To address the correlation between smoking, intestinal inflammation, and gut microbiota composition, we combined a robust mouse UC model33 with a well-controlled state-of-the-art inhalation exposure design and technology. Disease-specific endpoints were investigated using a diverse and integrated comparative analysis of the transcriptome and microbiome at the site of the disease. We found that exposure to targeted concentrations of CS reduced the severity of colitis in DSS-treated mice by acting on two separate, but probably interconnected, targets: inflammation and gut microbiota composition.

Only a few studies have used CS exposure in a similar mouse model to investigate this topic16,19,34,35, reporting conflicting results and high methodological heterogeneity.
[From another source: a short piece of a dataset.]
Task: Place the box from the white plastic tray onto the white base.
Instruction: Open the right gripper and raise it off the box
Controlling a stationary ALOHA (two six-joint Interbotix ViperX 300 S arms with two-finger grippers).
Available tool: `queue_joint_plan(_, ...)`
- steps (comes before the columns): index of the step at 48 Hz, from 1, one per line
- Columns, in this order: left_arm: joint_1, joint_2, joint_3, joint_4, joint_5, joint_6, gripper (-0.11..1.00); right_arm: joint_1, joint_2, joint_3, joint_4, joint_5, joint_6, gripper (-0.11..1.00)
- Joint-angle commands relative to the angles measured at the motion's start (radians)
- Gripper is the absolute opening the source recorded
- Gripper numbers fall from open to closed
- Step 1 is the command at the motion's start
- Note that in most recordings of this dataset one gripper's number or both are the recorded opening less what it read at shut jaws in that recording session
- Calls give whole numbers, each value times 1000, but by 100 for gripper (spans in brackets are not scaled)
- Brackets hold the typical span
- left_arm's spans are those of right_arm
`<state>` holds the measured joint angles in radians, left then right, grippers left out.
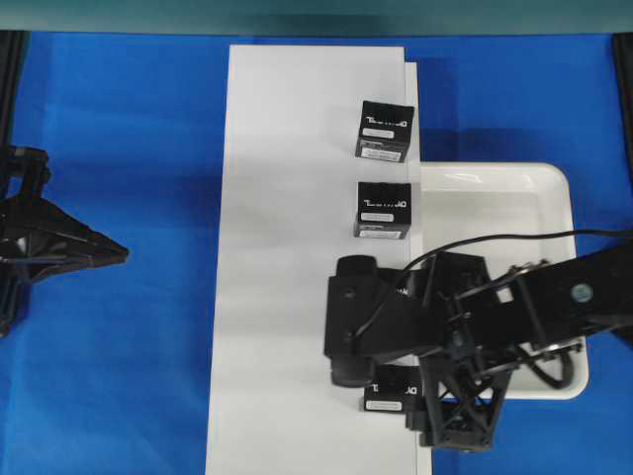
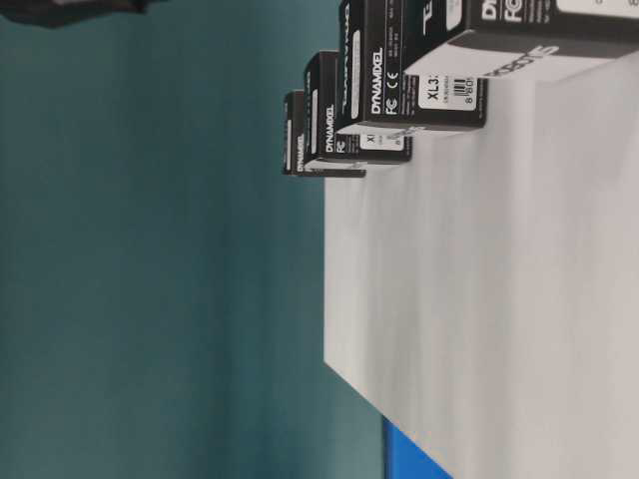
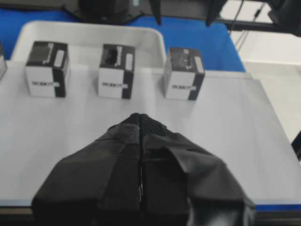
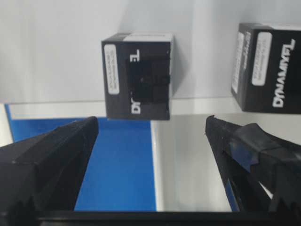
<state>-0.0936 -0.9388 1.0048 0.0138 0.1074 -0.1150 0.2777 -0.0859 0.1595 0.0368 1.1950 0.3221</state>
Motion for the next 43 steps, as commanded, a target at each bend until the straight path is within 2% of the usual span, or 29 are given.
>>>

This is particularly true for CS exposure schedules and durations as well as for documentation of meaningful concentration measurements in the exposure atmospheres or in animal biofluids15. To overcome these limits, we first adapted our study design and inhalation exposure methodology to conform to Organisation for Economic Co-operation and Development (OECD) guidelines for inhalation toxicity studies23,36, with detailed characterization of the test atmosphere and biomarkers of exposure.

We used three exposure concentrations, corresponding to human equivalent doses of 40.6 mg, 51.1 mg, and 64.4 mg of nicotine delivery, which correspond respectively to 29, 37, and 46 cigarette sticks (assuming 1.39 mg nicotine per stick)37 (see Materials and Methods). The exposure parameters confirmed the tolerability of the CS concentrations we used and applicability to human exposure, providing a clear methodological template for future IBD inhalation studies.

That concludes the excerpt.